_Exercise instructions:_ Once every line containing "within" has been counted, report the total for the data and nothing else.

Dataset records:
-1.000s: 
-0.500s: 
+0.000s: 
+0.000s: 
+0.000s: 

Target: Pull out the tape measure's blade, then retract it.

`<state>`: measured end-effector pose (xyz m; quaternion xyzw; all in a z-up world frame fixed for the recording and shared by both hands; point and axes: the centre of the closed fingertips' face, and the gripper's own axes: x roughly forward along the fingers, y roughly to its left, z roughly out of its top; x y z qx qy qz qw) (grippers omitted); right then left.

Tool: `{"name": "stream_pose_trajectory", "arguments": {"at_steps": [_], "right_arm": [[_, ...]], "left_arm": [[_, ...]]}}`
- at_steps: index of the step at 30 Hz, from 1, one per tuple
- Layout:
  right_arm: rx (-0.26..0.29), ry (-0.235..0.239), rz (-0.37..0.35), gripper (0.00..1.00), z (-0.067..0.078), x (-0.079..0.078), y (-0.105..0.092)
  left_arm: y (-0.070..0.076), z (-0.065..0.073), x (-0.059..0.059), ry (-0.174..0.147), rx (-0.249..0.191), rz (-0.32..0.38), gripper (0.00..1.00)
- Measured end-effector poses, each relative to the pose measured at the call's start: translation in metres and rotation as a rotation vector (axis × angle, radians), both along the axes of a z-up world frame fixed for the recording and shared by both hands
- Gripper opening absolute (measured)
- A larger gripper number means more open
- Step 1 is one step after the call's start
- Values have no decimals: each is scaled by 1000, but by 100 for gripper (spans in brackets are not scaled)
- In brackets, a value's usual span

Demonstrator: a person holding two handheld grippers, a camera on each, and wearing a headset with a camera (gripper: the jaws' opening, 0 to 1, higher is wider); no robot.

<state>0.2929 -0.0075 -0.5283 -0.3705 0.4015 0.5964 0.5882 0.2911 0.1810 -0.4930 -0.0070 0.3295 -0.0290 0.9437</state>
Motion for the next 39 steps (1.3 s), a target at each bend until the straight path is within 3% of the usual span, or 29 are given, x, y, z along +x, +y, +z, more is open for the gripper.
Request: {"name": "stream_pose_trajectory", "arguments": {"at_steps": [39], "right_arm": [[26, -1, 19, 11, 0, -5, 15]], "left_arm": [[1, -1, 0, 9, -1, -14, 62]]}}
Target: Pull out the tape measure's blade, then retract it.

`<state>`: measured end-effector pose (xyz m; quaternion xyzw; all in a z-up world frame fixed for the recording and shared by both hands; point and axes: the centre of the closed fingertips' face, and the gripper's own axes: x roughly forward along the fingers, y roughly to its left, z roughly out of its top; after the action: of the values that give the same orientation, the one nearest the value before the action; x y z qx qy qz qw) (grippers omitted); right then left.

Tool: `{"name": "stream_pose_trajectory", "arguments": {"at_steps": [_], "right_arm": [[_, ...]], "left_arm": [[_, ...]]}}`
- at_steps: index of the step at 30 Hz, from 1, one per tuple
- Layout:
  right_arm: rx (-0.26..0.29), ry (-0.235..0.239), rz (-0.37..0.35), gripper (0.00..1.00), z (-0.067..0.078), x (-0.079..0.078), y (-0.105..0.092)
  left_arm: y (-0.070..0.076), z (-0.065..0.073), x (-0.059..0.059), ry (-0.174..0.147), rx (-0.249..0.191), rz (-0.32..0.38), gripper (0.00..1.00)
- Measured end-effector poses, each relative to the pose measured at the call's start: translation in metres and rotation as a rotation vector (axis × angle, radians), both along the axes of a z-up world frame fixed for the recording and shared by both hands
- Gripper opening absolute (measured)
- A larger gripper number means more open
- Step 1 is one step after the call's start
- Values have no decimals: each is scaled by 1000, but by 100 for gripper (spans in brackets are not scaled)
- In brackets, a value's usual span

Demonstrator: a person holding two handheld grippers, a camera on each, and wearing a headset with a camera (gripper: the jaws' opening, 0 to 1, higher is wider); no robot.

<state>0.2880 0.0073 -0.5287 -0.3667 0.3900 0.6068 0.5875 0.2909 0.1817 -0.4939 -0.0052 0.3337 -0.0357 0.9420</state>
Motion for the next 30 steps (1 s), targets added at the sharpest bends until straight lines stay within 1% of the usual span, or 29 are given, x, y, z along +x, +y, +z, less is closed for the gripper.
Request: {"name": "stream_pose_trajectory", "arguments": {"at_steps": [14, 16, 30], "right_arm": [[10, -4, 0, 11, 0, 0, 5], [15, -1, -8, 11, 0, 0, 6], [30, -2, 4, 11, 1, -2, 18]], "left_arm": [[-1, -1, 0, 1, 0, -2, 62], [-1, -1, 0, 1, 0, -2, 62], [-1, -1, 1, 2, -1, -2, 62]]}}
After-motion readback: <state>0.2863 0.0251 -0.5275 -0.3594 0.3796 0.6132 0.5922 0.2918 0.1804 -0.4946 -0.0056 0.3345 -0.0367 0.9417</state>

_Finished exercise:_ 2